Whichever lines include the word "instance", copy them as they appear in the data.

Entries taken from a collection
:::

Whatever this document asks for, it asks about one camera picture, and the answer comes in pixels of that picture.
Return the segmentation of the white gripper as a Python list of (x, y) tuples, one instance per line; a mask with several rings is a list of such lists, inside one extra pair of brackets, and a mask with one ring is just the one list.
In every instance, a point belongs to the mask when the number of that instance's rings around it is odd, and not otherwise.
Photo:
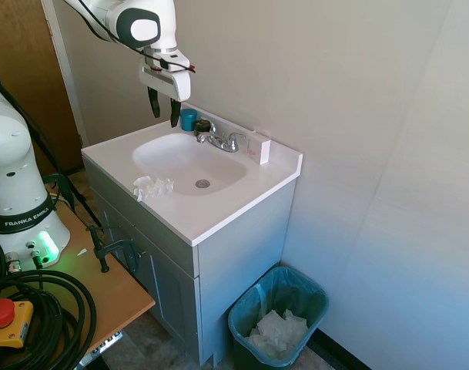
[(160, 117), (158, 92), (169, 96), (171, 127), (177, 127), (181, 102), (191, 96), (189, 60), (178, 49), (143, 49), (144, 60), (139, 63), (139, 80), (148, 86), (147, 93), (152, 114)]

:::

Task output
Return the segmentation of the white gripper as a Python list of (x, y) tuples, one instance per line; a mask with several rings is a list of such lists, inside one extra pair of brackets, and a mask with one ring is just the one list.
In every instance, a point belongs to the mask when the number of that instance's rings around it is odd, and not otherwise.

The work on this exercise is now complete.